F.) Flick pass – this looks and works similar to a flipper pass, but works with much lower incoming ball momentum (just a tad more lateral speed than what a cradle could catch, such that attempting to perform a flipper pass from it would cause it to limply roll off the flipper’s tip into the drain). While the ball rolls up a lifted flipper, a very quick release followed instantly by a repress of the same flipper causes the flipper to shake sharply without falling very far, hopping the ball across the gap onto the opposite flipper.
This technique tends to be unworkable in virtual pinball due to the flipper being programmed to always fall all the way down between every button press, preventing the necessary ‘flicking’ action that occurs with electromechanical flippers by quickly cutting and restoring power to the solenoid. Attempting to flick in virtual pinball games tends to just sending it into the play field at full force.
There are many other maneuvers defined and demonstrated in the Pinball 101 video that I have not included here: tip pass, alley pass, live catch, loop pass, tap pass, rolling tap pass, post catch, plus a few multi-ball specific maneuvers. If you’re interested in these, please consider looking up the Pinball 101 DVD or iOS app, which also contains animated diagrams and live demonstrations for each move, including a lot of other information about playing pinball.

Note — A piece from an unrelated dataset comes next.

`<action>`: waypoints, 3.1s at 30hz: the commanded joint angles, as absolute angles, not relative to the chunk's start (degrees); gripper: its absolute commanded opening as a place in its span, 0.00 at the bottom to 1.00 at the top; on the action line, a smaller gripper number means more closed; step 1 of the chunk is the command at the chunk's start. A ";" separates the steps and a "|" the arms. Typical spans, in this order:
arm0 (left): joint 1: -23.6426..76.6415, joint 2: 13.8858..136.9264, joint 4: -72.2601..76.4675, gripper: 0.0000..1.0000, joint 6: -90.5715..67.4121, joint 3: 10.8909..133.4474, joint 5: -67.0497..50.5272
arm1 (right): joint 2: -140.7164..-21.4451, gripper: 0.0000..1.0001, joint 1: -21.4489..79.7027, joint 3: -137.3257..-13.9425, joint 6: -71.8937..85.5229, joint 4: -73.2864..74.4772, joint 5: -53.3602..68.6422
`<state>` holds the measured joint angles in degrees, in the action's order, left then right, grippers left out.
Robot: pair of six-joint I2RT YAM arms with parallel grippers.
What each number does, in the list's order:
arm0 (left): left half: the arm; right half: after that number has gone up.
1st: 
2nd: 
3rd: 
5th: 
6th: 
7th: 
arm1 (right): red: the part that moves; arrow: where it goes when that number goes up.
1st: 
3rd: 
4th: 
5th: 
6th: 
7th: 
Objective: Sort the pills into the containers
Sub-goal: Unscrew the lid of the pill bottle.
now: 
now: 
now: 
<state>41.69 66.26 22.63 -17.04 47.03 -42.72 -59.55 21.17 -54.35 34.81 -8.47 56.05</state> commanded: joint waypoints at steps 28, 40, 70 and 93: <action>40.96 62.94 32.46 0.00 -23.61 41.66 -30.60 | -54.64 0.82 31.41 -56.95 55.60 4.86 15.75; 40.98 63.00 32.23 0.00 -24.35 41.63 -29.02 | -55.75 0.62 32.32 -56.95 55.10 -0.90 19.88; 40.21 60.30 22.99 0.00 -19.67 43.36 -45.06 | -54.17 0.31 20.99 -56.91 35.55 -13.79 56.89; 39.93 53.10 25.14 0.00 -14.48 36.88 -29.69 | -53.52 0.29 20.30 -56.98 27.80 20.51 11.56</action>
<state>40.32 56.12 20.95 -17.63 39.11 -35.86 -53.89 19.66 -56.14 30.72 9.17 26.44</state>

As with the Tilt documentary, I’m in no way in cahoots with the person behind Pinball 101, but (a.) it’s worthwhile, and (b.) I figure the brief plug is the last I can do since I leaned a bit on his expertise for part of the material in this entry.
Alternatively, there is another free resource on the web with descriptions and animations for a number of skills over at the Internet Pinball Database’s section on playing pinball skillfully. There’s also a YouTube video of Neil Shatz demonstrating several flipper skills.